В холле вывесили доску для объявлений. К доске было прикноплено расписание репетиций, а также список развлечений, запланированных советскими хозяевами, — балетные и оперные спектакли, поездка на новом ленинградском метро, поход в Эрмитаж и рождественская вечеринка. Под заголовком “без опоздания” указывались также часы кормления, которые, из-за того, что в России утренние спектакли начинаются в 12.00, а вечерние — в 20.00, выглядели так: завтрак 9.30 утра, второй завтрак 11.00, обед 17.00, легкий ужин 23.30 вечера.

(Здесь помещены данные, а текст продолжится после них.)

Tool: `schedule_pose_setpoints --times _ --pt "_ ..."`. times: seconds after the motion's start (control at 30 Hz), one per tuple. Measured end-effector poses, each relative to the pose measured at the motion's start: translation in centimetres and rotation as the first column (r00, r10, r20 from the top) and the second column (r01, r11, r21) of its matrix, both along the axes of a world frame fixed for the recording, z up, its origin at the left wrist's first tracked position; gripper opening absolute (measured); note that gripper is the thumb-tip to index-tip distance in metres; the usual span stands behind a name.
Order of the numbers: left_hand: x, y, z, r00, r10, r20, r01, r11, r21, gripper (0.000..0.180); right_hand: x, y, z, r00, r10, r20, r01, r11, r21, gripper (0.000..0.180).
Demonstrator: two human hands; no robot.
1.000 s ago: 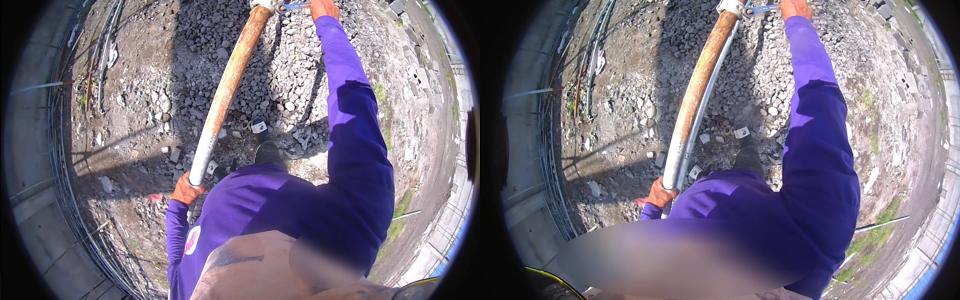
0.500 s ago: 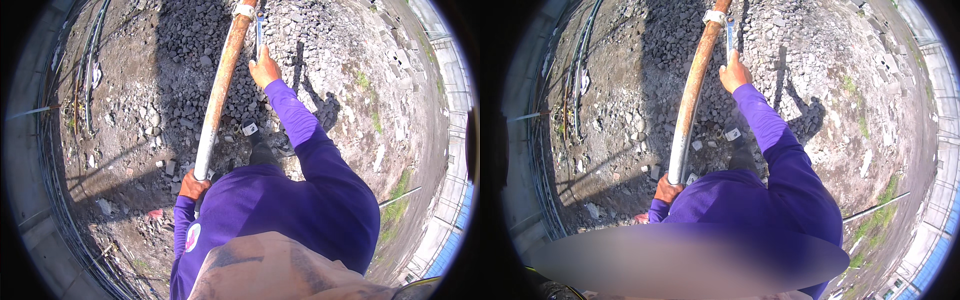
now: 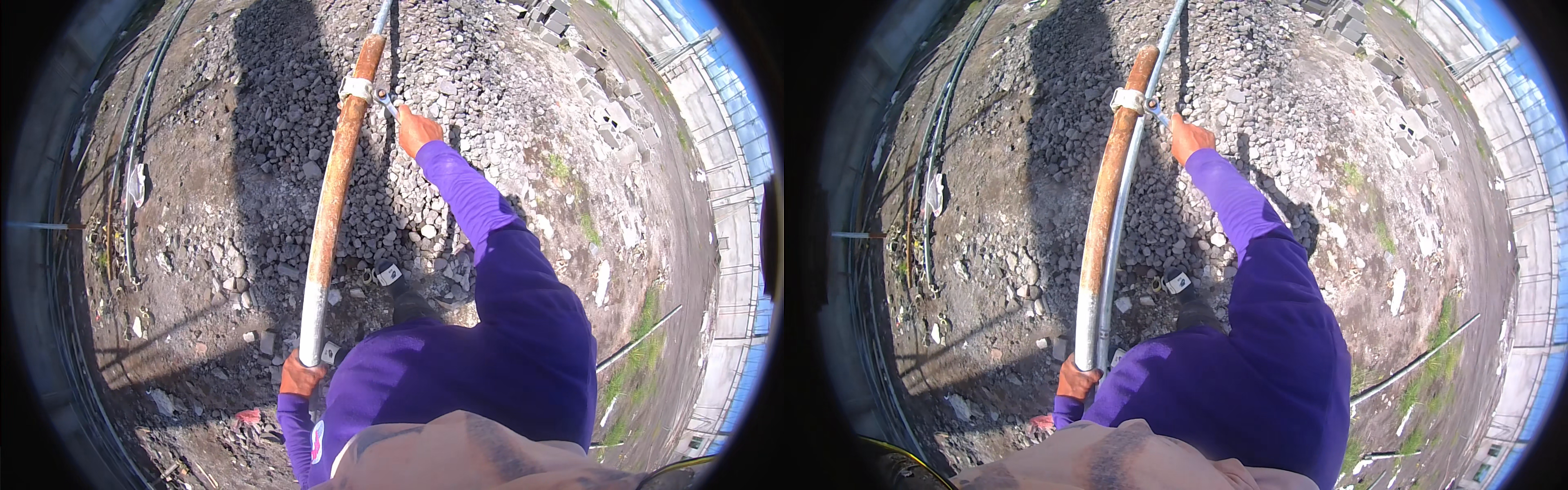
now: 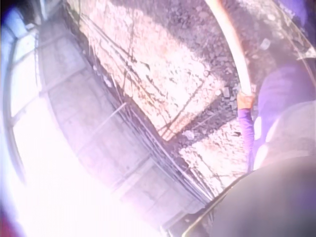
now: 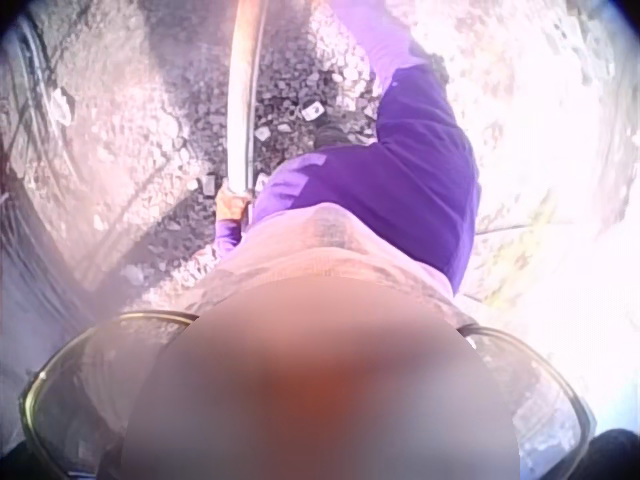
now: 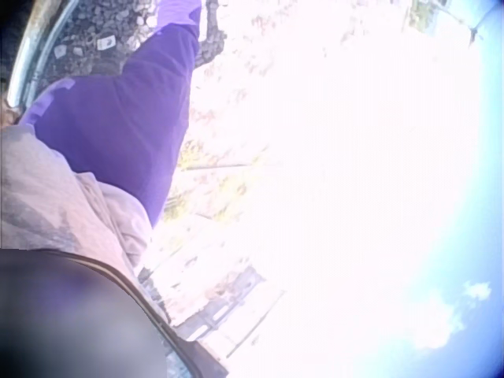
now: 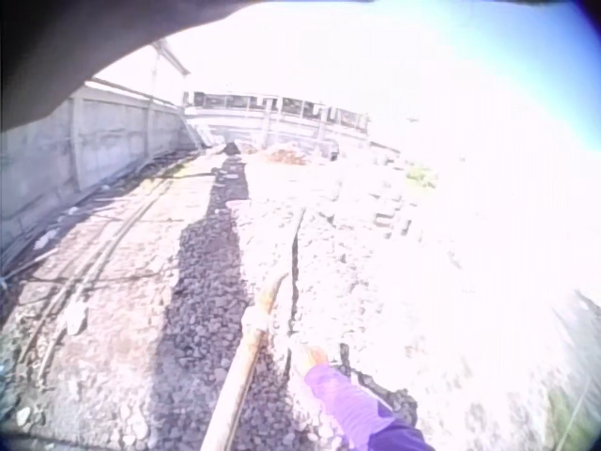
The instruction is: The person assembles scaffolding components on a construction site. They connect metal poles using clamps and tighten them with a wrench, then lift and position the assembled pole into place.
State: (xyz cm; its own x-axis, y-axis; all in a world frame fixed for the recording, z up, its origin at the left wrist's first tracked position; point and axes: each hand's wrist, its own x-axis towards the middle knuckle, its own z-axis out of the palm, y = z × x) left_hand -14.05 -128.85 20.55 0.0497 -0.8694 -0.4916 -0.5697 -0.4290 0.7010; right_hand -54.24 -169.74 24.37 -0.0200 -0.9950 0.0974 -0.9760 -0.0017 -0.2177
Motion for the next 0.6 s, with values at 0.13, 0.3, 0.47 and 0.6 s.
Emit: schedule_pose_setpoints --times 0.13,0.3,0.47,0.6 --pt "1.0 0.4 0.1 0.997 -0.065 0.049 0.066 0.997 -0.031 0.046 -4.9 -6.6 2.6 0.953 -0.087 -0.289 0.038 0.985 -0.171 0.016" --pt "1.1 0.2 0.1 0.989 -0.124 0.086 0.12 0.991 0.052 0.049 -6.3 -11.6 2.5 0.948 -0.095 -0.304 -0.03 0.923 -0.383 0.015" --pt "1.3 -0.2 -0.2 0.998 -0.051 0.032 0.049 0.998 0.041 0.05 -5.5 -4.0 -1.3 0.997 0.002 -0.075 -0.016 0.984 -0.179 0.02" --pt "1.7 -0.7 -1.4 0.998 -0.05 -0.028 0.052 0.997 0.049 0.051 -0.2 5.7 -2.5 0.983 -0.054 0.174 0.042 0.996 0.073 0.043"
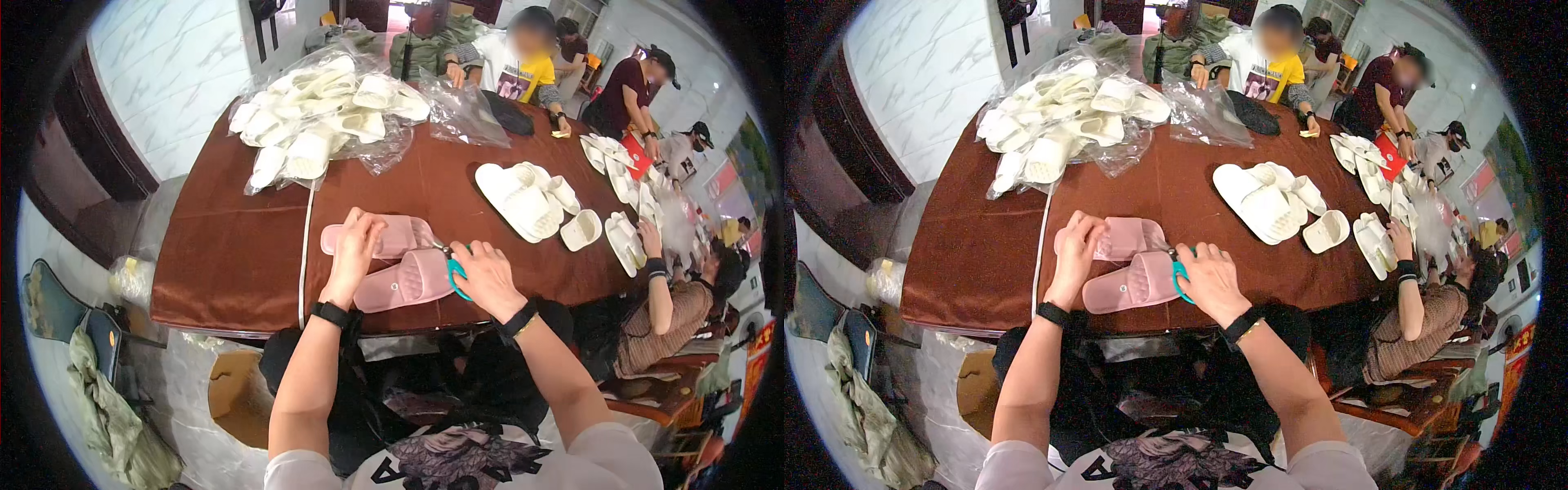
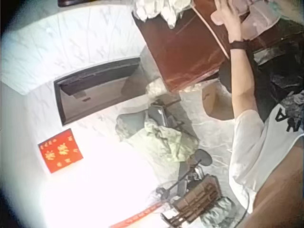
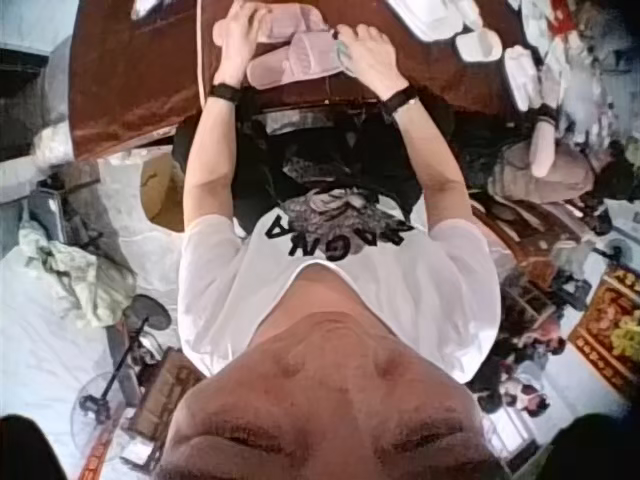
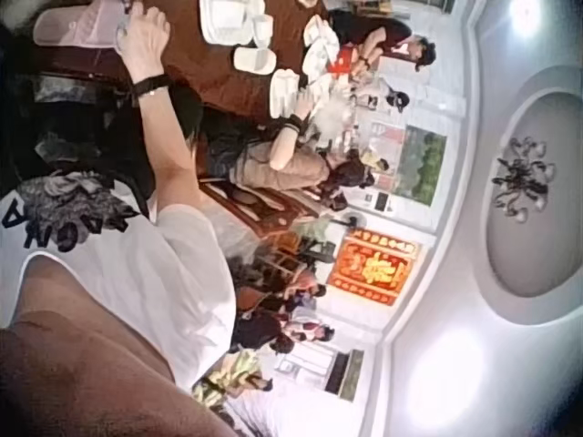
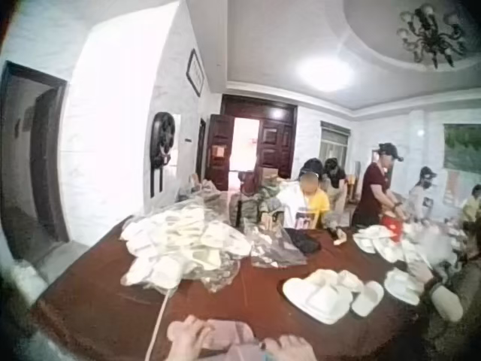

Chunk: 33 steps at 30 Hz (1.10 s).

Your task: Packaging finished slippers into plastic bags and placing them into a large industrial sack.

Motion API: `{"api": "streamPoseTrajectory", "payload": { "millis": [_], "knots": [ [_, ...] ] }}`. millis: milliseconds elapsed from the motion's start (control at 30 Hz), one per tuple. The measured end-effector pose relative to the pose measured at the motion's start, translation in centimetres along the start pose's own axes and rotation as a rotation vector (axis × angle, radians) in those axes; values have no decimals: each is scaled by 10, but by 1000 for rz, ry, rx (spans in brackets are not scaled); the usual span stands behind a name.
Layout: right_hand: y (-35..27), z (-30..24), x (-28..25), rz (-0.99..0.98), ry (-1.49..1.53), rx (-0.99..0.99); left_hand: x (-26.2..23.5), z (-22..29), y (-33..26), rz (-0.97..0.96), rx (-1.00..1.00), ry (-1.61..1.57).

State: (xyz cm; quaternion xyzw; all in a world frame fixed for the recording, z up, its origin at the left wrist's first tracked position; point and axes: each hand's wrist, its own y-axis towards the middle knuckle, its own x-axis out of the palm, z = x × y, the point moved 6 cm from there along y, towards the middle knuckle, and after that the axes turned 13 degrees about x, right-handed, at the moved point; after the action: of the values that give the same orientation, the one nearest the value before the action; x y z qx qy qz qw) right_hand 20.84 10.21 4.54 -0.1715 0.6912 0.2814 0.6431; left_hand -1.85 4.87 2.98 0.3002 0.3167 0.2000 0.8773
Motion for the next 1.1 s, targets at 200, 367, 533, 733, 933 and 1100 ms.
{"api": "streamPoseTrajectory", "payload": {
  "millis": [200, 367, 533, 733, 933, 1100],
  "knots": [
    [-25, 50, 18, -16, 116, 187, 60, 5, -36, -452, 250, 211],
    [-33, 36, 9, 26, 160, 138, 51, -27, -42, -452, 62, 319],
    [-24, 9, -3, 59, 89, -66, 36, -11, -16, -282, -13, 150],
    [-5, -18, 10, 12, 23, -79, 28, 12, -6, -232, 72, 23],
    [-4, -22, 15, 4, 169, -64, 5, 17, -4, -164, 97, 21],
    [-14, 46, -2, 80, 190, 189, -88, 39, -6, 125, -100, -68]
  ]
}}
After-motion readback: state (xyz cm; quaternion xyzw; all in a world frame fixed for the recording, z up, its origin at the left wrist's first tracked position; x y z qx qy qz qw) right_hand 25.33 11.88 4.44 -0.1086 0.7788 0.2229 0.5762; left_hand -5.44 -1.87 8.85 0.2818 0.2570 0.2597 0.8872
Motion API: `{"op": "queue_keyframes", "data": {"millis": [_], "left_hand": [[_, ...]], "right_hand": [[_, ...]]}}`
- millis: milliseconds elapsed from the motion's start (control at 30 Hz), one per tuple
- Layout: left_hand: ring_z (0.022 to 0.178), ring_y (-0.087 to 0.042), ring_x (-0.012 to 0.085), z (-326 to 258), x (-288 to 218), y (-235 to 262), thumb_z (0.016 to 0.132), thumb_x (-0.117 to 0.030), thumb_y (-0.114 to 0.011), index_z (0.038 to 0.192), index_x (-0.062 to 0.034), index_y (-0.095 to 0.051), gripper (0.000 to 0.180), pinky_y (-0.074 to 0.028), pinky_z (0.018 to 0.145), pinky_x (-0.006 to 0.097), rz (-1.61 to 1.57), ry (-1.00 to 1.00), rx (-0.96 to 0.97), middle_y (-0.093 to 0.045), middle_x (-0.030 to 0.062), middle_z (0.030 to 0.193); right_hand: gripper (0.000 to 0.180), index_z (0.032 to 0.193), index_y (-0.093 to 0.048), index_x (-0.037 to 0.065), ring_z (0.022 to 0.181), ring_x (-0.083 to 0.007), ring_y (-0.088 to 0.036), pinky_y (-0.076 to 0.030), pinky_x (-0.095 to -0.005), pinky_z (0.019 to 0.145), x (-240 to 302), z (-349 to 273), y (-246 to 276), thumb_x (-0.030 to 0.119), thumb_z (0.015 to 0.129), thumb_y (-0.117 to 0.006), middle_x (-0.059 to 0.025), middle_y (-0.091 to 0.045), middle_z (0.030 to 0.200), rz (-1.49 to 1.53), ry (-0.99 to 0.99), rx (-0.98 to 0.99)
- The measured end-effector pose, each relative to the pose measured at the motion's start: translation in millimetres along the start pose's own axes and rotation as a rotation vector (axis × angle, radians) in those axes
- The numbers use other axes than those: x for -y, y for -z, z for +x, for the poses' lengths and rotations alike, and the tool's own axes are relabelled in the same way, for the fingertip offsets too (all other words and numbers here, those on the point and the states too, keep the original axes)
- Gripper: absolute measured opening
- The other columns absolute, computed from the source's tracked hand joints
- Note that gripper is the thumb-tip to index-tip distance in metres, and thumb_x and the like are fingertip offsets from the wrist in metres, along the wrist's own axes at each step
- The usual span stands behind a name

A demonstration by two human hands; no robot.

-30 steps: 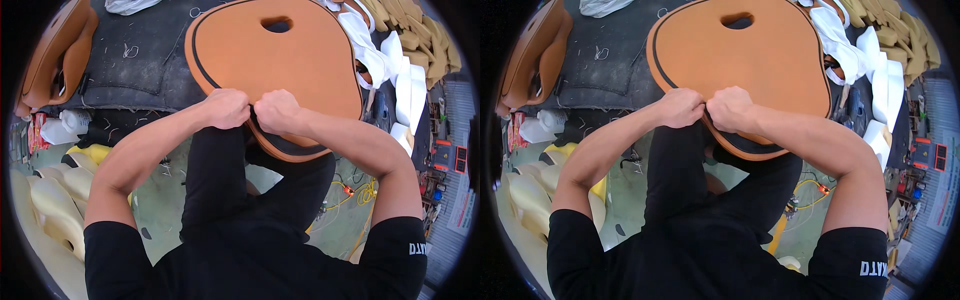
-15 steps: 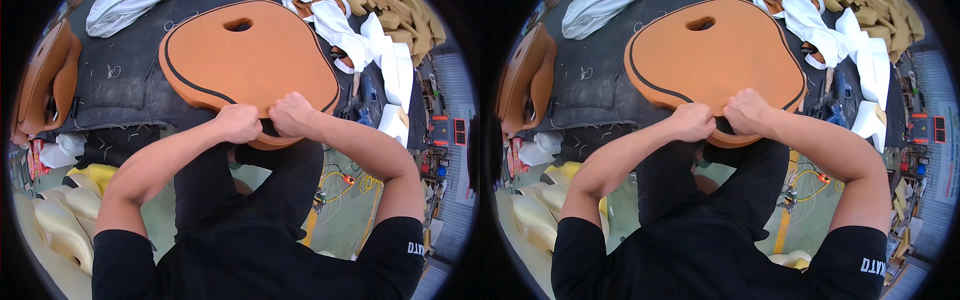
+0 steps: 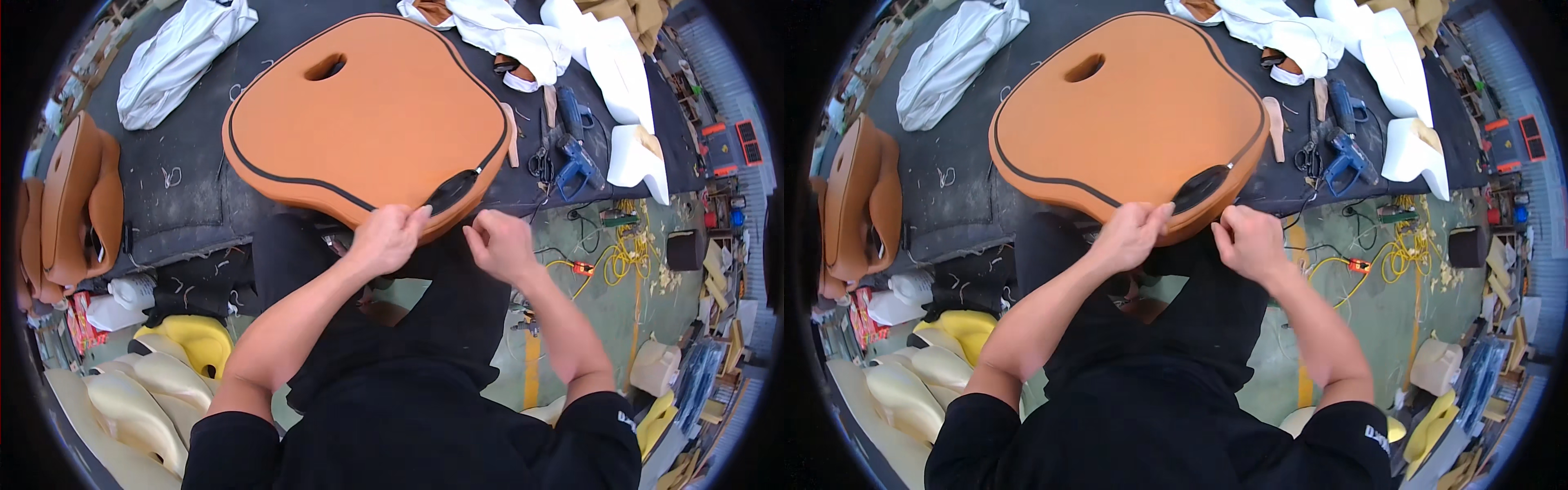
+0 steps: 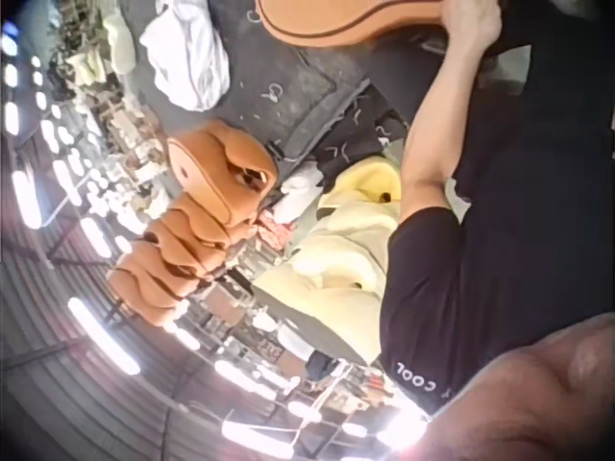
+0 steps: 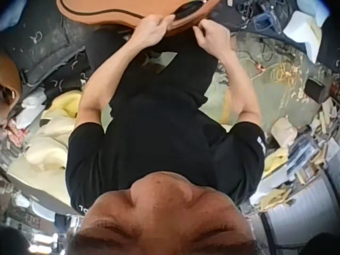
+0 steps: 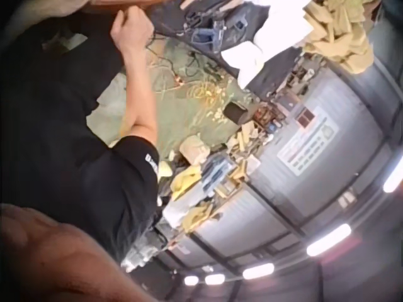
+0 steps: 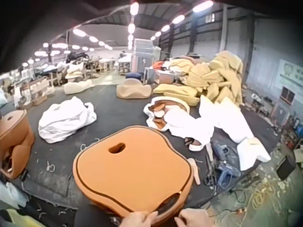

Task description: Fitting and zipping a leather cover onto a foam seat cushion base.

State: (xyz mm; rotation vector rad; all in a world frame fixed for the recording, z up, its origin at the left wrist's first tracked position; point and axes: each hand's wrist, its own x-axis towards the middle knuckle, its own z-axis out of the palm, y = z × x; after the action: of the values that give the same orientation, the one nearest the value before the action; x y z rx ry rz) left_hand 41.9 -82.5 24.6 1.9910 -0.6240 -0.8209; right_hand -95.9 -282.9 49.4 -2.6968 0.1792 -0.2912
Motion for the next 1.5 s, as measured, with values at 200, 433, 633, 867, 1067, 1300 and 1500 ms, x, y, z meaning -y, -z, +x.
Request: {"op": "queue_keyframes", "data": {"millis": [200,433,633,867,1067,1300,1500], "left_hand": [[0.126,-0.059,0.0354,2,27,34,0.097,-0.025,-0.066,0.124,-0.0103,-0.068,0.031,-0.048,0.099,0.049,0.576,-0.530,-0.358,-0.066,0.0126,0.132],[0.152,-0.039,0.0335,-2,43,22,0.101,-0.030,-0.064,0.148,-0.0139,-0.060,0.050,-0.025,0.122,0.063,0.773,-0.561,-0.187,-0.049,0.0094,0.161],[0.155,-0.035,0.0326,-11,54,22,0.098,-0.041,-0.068,0.148,-0.0143,-0.060,0.057,-0.023,0.123,0.063,0.785,-0.603,-0.203,-0.045,0.0091,0.164],[0.153,-0.038,0.0341,-7,68,16,0.089,-0.046,-0.077,0.144,-0.0159,-0.065,0.064,-0.022,0.122,0.066,0.692,-0.672,-0.263,-0.047,0.0103,0.162],[0.151,-0.041,0.0340,-7,74,14,0.086,-0.043,-0.078,0.142,-0.0183,-0.066,0.062,-0.022,0.123,0.064,0.712,-0.698,-0.304,-0.050,0.0105,0.160],[0.150,-0.042,0.0357,-7,75,15,0.087,-0.038,-0.075,0.131,-0.0158,-0.073,0.049,-0.023,0.121,0.067,0.698,-0.747,-0.322,-0.052,0.0118,0.158],[0.148,-0.045,0.0365,-6,74,14,0.087,-0.035,-0.075,0.131,-0.0161,-0.073,0.048,-0.024,0.119,0.068,0.686,-0.763,-0.354,-0.055,0.0138,0.154]], "right_hand": [[0.005,0.092,-0.068,0.008,0.076,-0.0318,-0.068,-0.054,-0.0414,0.065,17,1,-28,0.009,0.089,-0.072,-0.0099,-0.065,0.085,0.126,-0.058,-0.304],[0.033,0.113,-0.074,0.008,0.116,-0.0292,-0.061,-0.048,-0.0480,0.101,-5,65,-13,0.007,0.082,-0.064,-0.0090,-0.069,0.121,-0.222,0.312,-0.055],[0.037,0.118,-0.072,0.003,0.136,-0.0274,-0.056,-0.038,-0.0479,0.117,-23,28,-33,0.010,0.082,-0.065,-0.0119,-0.068,0.133,-0.383,0.528,0.057],[0.016,0.089,-0.068,0.007,0.084,-0.0283,-0.068,-0.051,-0.0435,0.073,45,38,-37,0.023,0.086,-0.071,-0.0097,-0.067,0.088,-0.217,0.253,-0.021],[0.021,0.092,-0.064,0.006,0.086,-0.0332,-0.070,-0.058,-0.0474,0.072,71,33,-72,0.018,0.080,-0.076,-0.0149,-0.066,0.090,-0.123,0.040,-0.013],[0.022,0.096,-0.059,0.002,0.089,-0.0372,-0.068,-0.058,-0.0475,0.074,84,27,-74,0.008,0.081,-0.073,-0.0189,-0.063,0.093,-0.179,-0.006,0.012],[0.021,0.097,-0.058,0.000,0.088,-0.0401,-0.069,-0.058,-0.0491,0.075,89,29,-71,0.007,0.082,-0.070,-0.0223,-0.065,0.093,-0.156,-0.051,0.042]]}}
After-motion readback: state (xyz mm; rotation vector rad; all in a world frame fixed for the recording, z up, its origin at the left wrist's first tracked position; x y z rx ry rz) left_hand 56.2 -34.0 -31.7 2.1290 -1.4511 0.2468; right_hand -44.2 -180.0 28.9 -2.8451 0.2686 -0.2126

Но в 17.00 того, первого вечера я блаженствовал в горячей ванне, и мне не хотелось беспокоиться об обеде. В ванной комнате в предоставленном мне номере на третьем этаже были облупленные зеленовато-желтые стены, холодная батарея и сломанный унитаз, громыхавший как горный поток. Ванна, примерно 1900 года рождения, была усеяна пятнами ржавчины, а из кранов лилась вода цвета йода; но она была горячей, в ней изумительно было париться, и я грелся, лениво размышляя о том, что происходит внизу, в мрачном ресторане, и угощают ли наконец труппу икрой с водкой, шашлыком и блинами в сметане. (Самое смешное, что, как выяснилось впоследствии, им подали точно то же, что в поезде: йогурт, газировку с малиновым сиропом, бульон и панированные телячьи котлеты с горошком и морковью.) Мою дремоту прервал телефон. Какое-то время я не мешал ему звонить, как когда лежишь в ванне у себя дома; потом сообразил, что тут не дом, и вспомнил, как, глядя на телефон, думал, насколько это мертвый для меня предмет в России, абсолютно бесполезный, как если бы у него был перерезан провод. Голый, оставляя ручьи на полу, я взял трубку, и голос мисс Лидии сказал, что мне звонят из Москвы. Телефон стоял на столе у окна, а внизу с пением маршировал полк солдат, и когда Москва оказалась на проводе, почти ничего не было слышно из-за рокота голосов. Звонил человек, которого я никогда в жизни не видел, — корреспондент “Юнайтед Пресс” Генри Шапиро.